EXERCISE DESCRIPTION |
Produce as output only the lines below starting at the line with "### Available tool" and continuing through the line with "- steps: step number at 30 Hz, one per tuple", each one exactly as written.

Stored dataset items
--------------------

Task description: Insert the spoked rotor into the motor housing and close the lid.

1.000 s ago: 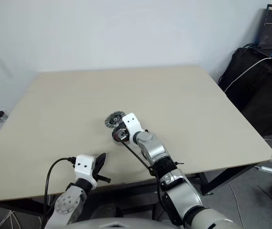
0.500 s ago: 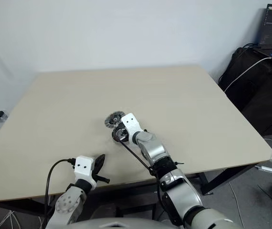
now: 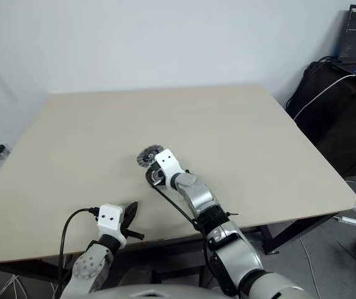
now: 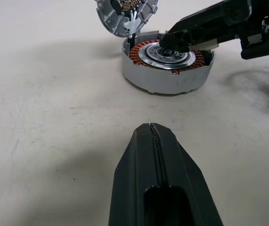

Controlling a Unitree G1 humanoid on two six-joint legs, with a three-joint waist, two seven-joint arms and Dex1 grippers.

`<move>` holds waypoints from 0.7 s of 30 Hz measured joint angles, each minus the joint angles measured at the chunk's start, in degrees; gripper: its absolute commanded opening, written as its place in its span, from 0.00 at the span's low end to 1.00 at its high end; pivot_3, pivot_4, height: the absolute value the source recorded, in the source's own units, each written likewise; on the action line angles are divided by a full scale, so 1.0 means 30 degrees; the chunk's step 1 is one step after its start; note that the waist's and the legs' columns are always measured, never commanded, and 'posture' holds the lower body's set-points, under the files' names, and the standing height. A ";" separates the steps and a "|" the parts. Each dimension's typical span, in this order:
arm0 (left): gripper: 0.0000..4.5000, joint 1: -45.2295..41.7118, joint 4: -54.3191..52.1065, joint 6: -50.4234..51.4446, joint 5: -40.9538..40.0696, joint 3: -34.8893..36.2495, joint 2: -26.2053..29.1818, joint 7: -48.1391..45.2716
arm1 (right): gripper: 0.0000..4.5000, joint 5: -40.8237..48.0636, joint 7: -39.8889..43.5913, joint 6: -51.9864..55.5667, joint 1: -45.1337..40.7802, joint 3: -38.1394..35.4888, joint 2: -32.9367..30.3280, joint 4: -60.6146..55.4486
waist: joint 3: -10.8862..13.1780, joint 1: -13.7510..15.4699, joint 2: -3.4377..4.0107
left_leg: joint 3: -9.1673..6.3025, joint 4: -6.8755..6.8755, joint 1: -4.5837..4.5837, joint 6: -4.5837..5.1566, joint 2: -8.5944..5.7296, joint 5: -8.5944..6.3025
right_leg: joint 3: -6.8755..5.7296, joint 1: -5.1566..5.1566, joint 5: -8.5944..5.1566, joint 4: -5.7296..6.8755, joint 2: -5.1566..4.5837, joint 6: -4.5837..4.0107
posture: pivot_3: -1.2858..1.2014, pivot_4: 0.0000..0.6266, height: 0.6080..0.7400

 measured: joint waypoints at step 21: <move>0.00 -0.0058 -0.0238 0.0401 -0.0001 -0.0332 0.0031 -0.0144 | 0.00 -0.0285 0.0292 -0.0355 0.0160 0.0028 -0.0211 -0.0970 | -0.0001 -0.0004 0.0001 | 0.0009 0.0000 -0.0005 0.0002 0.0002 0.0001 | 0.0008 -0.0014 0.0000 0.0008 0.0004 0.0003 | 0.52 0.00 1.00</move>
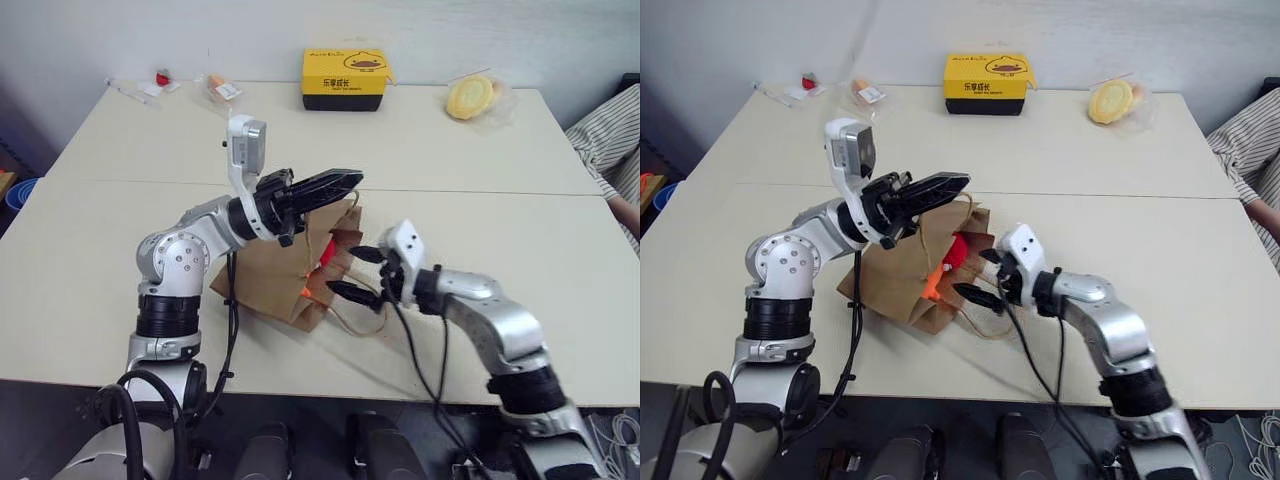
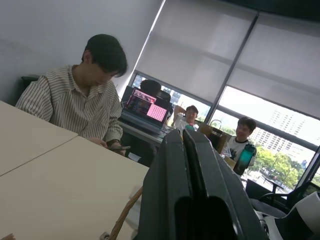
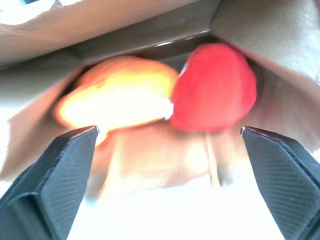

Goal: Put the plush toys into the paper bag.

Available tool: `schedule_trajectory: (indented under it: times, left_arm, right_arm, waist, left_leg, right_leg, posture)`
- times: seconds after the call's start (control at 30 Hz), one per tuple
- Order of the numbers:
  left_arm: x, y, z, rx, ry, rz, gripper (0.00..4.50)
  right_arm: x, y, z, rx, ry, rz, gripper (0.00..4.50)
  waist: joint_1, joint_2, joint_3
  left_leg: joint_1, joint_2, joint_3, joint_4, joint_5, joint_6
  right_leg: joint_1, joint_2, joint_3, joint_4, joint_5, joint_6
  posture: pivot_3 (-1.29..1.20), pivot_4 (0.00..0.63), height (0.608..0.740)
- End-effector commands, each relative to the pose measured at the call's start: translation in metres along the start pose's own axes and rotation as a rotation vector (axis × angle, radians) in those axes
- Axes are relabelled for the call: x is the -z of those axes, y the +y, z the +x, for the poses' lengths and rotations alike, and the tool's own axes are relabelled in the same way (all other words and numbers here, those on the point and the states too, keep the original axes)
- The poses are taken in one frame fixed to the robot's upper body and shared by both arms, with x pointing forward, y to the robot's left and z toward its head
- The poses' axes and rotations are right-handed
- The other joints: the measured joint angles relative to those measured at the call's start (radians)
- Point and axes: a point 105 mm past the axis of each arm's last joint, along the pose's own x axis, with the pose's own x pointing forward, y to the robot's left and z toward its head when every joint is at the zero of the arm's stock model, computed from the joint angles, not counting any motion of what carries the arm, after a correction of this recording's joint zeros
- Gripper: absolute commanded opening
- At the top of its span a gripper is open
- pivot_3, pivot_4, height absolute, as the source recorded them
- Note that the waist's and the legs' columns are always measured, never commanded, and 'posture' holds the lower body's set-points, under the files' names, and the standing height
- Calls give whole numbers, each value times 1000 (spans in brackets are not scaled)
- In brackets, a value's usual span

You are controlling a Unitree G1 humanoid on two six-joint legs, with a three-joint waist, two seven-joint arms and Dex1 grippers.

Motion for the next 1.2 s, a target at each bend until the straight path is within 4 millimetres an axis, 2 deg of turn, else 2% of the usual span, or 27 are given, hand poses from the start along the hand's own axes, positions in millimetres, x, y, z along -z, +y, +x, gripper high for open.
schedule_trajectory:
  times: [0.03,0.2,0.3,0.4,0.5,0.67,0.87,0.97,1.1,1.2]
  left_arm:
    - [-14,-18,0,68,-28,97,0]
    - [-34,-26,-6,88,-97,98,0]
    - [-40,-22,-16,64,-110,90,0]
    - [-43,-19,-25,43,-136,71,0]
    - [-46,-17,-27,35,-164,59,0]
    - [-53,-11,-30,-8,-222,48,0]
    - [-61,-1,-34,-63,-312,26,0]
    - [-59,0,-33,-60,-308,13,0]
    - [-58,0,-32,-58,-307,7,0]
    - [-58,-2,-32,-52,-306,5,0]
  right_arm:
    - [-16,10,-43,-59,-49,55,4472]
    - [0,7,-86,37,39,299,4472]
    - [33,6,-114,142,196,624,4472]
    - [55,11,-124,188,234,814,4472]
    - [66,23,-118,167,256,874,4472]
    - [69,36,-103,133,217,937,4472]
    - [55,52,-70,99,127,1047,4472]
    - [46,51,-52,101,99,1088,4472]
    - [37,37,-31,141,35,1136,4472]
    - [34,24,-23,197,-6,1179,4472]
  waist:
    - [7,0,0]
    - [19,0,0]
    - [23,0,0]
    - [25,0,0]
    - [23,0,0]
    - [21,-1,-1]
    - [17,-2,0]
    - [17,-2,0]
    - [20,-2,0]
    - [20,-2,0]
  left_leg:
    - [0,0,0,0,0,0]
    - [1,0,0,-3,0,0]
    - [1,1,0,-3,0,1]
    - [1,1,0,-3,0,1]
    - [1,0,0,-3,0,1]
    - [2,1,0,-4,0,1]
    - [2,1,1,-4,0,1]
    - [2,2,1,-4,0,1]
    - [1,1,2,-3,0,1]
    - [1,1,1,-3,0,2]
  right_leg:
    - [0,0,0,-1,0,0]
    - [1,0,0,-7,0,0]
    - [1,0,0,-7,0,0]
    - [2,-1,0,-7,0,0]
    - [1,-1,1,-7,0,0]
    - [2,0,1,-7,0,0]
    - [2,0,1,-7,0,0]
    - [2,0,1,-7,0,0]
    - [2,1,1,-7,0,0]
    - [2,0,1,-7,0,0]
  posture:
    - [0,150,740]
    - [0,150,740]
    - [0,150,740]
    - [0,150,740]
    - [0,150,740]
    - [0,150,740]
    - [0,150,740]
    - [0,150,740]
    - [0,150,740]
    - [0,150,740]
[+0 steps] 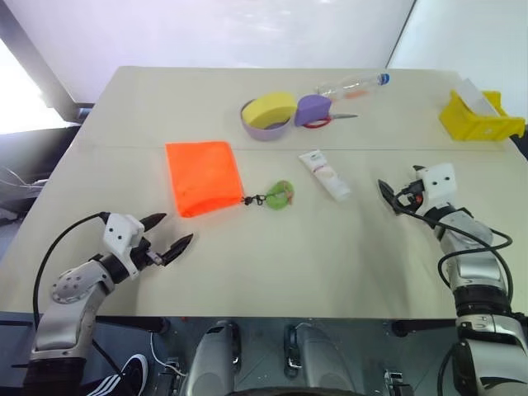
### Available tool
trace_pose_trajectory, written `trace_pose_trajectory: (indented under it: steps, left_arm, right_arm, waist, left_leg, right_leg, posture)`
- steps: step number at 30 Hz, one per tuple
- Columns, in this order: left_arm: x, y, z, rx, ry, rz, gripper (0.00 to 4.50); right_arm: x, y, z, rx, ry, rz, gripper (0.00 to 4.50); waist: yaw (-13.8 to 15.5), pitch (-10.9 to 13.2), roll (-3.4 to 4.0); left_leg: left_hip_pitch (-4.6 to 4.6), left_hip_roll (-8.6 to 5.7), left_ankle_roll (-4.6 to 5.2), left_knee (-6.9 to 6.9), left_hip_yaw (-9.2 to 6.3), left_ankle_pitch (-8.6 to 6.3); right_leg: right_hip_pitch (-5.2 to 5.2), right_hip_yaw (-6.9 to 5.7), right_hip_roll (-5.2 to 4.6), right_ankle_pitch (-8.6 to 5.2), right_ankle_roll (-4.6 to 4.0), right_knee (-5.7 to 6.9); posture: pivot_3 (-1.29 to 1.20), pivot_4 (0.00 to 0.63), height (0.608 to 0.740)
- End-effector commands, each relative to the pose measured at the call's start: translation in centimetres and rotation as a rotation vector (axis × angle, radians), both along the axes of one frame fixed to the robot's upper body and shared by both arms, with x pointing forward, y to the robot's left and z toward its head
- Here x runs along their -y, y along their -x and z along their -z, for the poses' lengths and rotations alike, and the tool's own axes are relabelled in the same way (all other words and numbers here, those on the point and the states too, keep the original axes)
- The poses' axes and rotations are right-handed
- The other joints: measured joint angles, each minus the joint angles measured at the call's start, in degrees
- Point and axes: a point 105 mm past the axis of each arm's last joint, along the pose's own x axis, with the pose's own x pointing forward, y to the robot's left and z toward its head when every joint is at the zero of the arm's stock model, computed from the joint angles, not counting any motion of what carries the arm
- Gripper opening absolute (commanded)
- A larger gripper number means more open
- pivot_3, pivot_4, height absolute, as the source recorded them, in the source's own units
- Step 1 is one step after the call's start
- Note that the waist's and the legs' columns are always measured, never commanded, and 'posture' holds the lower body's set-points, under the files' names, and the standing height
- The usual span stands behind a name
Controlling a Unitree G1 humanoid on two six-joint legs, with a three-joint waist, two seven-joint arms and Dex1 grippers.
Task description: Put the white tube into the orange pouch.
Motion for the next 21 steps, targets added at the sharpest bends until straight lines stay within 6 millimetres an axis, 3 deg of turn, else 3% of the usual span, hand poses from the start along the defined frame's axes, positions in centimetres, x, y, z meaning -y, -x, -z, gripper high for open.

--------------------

SOLUTION FOR THIS TASK |
### Available tool
trace_pose_trajectory, written `trace_pose_trajectory: (indented under it: steps, left_arm, right_arm, waist, left_leg, right_leg, posture)`
- steps: step number at 30 Hz, one per tuple

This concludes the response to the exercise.